Using a previously constructed melanoma gene expression microarray, we have identified 15 genes potentially critical to EVMM [45, 50]. A large bank of frozen primary melanomas was employed in a previous study to correlate gene expression profiles with either metastasis or death, or distant metastasis-free survival at 4 years. 254 genes were identified that distinguished primary melanomas with and without metastases. We have also utilized the same bank of melanomas for the specific evaluation of angiotropism as a differential marker in melanoma specimens (see above). By combining genomic databases and published work from the scientific literature, we identified among the 128 differentially expressed genes, 15 genes potentially involved in EVMM. These 15 genes were classified according to their function (Table 1). Because of the apparently close and mechanistically important relationship between EVMM and NCC migration, we have undertaken immunohistochemical studies of TCOF1 and ANHAK, two of the identified genes directly implicated in NCC migration. Indeed strong Treacle (the protein product of the TCOF1 gene) expression has been observed in migrating neural crest cells in the craniofacial mesenchyme [51]. On the other hand, AHNAK is one of the genes whose expression is typically repressed in neuroblastoma, which represents the most primitive neoplasm originating from migratory neural crest cells [45]. Our results have specifically shown in angiotropic melanoma cells the increased expression of Treacle (Fig. 4a) and the down regulation of ANHAK (the protein product of the AHNAK gene).

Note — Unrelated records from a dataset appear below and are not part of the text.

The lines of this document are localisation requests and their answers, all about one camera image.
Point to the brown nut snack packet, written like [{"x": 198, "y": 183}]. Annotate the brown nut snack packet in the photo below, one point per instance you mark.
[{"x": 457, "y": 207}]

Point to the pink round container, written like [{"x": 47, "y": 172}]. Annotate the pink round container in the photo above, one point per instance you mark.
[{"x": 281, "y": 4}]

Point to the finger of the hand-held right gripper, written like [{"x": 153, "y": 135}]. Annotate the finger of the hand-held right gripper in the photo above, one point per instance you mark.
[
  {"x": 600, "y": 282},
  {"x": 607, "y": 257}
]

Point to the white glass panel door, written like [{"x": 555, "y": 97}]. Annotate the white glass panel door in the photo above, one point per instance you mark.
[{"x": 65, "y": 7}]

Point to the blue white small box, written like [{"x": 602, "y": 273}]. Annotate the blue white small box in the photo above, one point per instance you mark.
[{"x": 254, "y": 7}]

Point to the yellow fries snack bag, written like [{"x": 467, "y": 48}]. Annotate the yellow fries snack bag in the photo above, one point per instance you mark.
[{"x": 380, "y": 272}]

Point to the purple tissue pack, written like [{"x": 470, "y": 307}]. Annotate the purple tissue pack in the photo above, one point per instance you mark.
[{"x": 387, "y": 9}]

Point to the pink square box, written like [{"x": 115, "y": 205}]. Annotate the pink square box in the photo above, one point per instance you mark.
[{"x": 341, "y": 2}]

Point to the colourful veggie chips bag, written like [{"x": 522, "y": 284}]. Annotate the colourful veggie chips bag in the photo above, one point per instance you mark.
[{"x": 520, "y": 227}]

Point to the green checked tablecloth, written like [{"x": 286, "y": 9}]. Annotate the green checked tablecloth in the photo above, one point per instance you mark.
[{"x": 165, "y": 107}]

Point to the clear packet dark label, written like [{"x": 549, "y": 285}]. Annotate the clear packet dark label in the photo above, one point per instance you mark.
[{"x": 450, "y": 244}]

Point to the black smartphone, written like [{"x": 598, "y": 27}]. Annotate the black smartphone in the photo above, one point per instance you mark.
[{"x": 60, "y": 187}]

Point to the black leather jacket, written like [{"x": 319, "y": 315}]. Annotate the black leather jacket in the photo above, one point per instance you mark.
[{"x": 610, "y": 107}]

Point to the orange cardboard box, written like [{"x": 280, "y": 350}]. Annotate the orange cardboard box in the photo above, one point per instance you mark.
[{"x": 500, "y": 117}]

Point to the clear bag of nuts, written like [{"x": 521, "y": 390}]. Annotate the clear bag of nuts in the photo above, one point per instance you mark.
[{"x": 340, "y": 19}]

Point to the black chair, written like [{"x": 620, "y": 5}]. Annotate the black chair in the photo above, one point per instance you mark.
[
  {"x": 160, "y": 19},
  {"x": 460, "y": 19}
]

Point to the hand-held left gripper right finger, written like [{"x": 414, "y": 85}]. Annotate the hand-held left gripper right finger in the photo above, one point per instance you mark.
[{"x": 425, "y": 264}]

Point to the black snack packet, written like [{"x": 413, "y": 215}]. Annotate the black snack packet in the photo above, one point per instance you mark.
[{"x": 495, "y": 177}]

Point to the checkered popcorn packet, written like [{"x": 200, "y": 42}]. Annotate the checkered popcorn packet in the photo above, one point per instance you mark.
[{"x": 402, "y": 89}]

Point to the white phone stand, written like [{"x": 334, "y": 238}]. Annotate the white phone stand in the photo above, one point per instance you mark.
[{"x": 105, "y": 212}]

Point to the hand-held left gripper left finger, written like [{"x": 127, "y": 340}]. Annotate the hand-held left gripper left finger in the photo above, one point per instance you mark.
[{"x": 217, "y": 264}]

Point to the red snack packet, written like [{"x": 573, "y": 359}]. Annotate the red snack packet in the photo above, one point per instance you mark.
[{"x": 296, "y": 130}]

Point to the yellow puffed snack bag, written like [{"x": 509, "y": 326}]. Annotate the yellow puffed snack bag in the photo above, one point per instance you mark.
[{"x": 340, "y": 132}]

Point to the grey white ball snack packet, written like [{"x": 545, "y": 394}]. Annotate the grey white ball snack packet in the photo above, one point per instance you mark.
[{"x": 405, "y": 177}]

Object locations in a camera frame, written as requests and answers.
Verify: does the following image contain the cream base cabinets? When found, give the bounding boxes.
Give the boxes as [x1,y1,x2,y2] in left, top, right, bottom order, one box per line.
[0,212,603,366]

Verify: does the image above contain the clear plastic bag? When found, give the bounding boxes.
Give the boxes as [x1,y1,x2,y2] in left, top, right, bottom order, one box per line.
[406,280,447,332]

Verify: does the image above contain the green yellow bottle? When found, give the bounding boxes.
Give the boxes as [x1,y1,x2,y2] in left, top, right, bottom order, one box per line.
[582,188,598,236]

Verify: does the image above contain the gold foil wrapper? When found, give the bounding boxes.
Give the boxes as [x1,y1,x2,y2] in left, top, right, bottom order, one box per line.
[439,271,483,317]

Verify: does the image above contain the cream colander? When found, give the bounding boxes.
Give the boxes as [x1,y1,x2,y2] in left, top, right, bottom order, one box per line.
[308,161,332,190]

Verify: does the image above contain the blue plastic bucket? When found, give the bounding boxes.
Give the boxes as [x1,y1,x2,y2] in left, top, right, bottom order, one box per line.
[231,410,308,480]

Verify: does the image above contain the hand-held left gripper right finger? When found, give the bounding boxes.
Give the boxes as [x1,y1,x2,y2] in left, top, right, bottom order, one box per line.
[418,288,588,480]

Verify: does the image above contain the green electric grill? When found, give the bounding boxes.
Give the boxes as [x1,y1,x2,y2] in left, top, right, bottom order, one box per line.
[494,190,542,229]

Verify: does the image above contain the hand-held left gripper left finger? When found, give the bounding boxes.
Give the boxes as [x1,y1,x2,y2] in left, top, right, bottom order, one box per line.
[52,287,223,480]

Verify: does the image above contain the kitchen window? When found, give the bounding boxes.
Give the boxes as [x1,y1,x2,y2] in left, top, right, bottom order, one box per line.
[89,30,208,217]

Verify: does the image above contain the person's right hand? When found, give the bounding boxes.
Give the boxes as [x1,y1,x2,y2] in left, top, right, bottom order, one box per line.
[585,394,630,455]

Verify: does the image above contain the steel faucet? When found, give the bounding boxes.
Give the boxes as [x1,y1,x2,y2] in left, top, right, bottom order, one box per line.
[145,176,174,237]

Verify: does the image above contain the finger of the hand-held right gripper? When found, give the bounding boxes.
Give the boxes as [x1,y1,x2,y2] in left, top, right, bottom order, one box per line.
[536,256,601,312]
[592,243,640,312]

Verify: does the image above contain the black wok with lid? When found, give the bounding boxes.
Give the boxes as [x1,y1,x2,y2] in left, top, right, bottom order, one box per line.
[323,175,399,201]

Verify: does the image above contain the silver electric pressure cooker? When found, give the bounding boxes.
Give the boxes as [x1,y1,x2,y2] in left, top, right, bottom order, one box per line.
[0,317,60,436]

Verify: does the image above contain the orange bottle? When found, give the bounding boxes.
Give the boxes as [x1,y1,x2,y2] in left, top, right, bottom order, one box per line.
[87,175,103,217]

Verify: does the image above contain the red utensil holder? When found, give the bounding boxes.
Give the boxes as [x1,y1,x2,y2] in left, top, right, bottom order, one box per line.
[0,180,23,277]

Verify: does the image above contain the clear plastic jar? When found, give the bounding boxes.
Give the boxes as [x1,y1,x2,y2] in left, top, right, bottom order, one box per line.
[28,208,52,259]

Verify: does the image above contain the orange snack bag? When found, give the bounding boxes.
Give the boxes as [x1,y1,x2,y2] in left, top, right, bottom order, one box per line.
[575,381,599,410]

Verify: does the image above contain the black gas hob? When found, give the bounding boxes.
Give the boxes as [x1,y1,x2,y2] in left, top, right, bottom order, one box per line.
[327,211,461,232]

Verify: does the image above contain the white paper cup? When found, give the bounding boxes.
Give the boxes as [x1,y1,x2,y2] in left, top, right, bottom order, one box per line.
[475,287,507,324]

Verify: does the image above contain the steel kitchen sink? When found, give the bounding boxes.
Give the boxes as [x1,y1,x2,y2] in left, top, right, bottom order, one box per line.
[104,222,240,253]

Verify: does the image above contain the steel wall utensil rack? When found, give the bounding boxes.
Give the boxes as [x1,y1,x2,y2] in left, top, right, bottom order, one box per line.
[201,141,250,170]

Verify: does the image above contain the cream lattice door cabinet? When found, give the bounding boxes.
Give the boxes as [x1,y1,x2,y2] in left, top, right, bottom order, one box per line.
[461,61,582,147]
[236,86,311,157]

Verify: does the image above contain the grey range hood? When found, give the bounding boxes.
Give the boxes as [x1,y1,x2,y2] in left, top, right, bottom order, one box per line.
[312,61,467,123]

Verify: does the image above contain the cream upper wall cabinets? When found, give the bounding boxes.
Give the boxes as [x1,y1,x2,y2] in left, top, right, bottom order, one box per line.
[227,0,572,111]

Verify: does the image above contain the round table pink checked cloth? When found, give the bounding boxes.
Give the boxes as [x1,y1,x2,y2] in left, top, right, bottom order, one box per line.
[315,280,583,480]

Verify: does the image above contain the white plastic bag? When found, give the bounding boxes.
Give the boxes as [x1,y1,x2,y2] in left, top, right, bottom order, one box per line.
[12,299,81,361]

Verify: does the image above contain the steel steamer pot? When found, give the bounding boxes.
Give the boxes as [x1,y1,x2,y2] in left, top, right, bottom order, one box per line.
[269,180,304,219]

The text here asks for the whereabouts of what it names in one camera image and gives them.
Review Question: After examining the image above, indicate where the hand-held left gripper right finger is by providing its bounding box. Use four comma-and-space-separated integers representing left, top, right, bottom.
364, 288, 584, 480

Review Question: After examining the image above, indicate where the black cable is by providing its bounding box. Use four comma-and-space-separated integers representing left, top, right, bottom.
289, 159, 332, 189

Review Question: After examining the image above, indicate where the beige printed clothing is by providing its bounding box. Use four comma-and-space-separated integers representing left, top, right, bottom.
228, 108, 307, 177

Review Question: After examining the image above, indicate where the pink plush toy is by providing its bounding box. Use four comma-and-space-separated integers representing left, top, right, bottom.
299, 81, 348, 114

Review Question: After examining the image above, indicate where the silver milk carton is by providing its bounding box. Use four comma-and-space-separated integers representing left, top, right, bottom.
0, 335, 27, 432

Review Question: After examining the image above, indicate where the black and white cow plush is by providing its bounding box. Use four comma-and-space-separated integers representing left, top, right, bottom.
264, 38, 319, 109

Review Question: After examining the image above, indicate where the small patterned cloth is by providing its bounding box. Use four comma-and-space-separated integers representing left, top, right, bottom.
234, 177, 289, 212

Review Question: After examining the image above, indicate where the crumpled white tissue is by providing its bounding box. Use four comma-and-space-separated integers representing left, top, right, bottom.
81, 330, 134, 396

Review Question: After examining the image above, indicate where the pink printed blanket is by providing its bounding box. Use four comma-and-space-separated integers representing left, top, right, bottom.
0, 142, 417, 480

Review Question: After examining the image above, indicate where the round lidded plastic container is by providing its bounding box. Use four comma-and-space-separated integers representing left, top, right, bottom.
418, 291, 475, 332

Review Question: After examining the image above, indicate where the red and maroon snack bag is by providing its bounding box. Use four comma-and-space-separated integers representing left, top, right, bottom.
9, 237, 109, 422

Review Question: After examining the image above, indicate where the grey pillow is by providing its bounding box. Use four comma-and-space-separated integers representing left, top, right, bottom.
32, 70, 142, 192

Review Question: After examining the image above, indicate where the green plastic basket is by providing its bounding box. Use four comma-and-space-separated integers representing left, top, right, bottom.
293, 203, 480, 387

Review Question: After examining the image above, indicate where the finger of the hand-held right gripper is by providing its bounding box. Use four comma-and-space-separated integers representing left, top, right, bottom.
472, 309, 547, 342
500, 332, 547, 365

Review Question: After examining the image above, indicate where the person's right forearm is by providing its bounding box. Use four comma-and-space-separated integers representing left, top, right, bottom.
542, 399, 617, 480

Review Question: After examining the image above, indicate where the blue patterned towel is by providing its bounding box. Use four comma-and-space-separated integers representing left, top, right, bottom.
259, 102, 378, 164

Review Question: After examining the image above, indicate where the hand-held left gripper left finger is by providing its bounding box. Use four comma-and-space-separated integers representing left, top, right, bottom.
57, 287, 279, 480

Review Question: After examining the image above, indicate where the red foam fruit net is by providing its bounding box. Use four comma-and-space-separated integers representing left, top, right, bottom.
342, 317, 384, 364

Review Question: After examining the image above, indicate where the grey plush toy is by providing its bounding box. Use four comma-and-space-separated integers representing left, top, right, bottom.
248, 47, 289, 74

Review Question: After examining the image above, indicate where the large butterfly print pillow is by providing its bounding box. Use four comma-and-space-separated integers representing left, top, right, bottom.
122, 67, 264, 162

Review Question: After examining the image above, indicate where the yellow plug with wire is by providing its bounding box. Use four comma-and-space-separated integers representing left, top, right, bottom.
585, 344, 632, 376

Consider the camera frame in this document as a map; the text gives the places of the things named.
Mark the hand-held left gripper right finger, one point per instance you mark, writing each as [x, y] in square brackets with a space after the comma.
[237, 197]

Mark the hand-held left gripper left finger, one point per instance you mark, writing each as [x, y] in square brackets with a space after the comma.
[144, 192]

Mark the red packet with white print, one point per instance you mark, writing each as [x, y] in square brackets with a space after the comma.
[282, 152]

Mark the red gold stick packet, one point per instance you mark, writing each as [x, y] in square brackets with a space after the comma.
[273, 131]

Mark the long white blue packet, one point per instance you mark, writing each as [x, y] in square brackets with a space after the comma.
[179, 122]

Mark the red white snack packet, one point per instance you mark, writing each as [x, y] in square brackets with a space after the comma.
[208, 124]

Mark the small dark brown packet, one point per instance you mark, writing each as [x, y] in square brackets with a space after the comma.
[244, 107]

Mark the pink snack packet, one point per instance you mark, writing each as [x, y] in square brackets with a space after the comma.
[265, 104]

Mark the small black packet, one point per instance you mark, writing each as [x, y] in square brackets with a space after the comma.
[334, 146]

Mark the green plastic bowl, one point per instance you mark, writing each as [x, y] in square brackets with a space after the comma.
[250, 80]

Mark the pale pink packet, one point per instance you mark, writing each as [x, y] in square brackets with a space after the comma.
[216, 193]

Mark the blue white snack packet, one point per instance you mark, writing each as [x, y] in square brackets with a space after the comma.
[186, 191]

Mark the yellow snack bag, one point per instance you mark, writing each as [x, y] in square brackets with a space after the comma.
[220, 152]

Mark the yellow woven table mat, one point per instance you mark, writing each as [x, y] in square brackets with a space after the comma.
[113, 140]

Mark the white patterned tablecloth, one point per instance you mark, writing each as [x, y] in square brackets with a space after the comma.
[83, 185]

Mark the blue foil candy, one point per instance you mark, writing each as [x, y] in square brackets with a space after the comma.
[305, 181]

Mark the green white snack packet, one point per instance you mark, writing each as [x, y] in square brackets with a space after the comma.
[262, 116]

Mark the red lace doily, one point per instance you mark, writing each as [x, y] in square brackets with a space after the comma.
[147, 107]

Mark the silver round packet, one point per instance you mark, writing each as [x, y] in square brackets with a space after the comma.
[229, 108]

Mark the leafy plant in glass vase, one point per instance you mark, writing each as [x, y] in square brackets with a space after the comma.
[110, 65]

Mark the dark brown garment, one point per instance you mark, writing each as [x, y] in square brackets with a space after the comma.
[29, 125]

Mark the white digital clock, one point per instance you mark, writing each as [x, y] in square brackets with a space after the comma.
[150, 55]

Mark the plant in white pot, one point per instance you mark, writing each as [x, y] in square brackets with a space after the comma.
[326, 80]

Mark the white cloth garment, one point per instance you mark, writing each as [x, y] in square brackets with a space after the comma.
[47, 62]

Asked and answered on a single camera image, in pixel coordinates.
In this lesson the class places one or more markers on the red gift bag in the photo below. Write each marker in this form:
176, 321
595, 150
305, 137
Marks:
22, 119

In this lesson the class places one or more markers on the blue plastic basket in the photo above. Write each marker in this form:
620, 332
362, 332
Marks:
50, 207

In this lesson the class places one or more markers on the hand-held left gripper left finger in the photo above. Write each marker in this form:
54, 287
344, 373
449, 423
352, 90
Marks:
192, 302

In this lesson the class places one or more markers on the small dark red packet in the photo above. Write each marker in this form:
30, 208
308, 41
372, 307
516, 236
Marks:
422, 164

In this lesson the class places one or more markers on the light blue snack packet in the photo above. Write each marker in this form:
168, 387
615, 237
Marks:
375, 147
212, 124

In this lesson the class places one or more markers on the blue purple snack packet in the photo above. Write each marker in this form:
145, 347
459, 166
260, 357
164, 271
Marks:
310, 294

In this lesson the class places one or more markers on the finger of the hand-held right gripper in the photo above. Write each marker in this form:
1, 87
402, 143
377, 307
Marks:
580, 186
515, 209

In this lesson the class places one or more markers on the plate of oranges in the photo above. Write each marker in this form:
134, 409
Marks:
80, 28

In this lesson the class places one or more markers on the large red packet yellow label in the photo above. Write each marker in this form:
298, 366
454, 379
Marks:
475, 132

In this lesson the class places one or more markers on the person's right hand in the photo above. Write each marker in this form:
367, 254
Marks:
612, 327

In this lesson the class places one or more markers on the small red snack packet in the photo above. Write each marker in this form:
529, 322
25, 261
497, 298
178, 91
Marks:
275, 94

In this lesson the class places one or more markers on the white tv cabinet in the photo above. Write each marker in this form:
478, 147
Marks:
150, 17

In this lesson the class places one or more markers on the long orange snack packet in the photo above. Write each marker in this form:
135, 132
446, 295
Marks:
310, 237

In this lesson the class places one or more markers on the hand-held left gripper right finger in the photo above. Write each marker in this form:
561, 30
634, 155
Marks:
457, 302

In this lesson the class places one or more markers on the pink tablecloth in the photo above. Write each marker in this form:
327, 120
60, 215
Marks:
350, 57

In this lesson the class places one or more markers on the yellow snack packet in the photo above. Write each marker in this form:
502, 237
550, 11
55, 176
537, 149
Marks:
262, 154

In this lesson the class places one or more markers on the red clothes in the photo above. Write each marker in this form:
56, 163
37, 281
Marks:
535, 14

Table 1 Gene expression profiling of human angiotropic primary melanoma
Fig. 4
figure 4

Immunohistochemical studies of melanoma angiotropism in human melanoma samples A. Frozen-section immunohistochemistry of an angiotropic primary melanoma stained with TCOF1/Treacle antibody. At the advancing front of the tumor, the angiotropic melanoma cells arrayed about a vascular channel show nuclear immunoreactivity with the treacle antibody. (Purple arrows: angiotropic treacle-positive melanoma cells). B. Angiotropic melanoma metastatic to a lymph node stained with a laminin polyclonal antibody. Laminin expressed by angiotropic melanoma cells forms a striking lattice (red) about vessels with angiocentric projections into the tumor mass. C. Primary cutaneous human melanoma stained with PDGFRB antibody. Note the specific immunostaining of angiotropic melanoma cells (and pericytes) around vascular lumina in the main tumor mass, and the absence of staining of the other melanoma cells. D. Metastatic recurrence of BRAF melanoma resistant to anti-BRAF therapy stained with PDGFRB antibody. PDGFRB is expressed in angiotropic melanoma cells (and pericytes) around vascular lumina, versus the absence of such expression before the onset of resistance (not shown)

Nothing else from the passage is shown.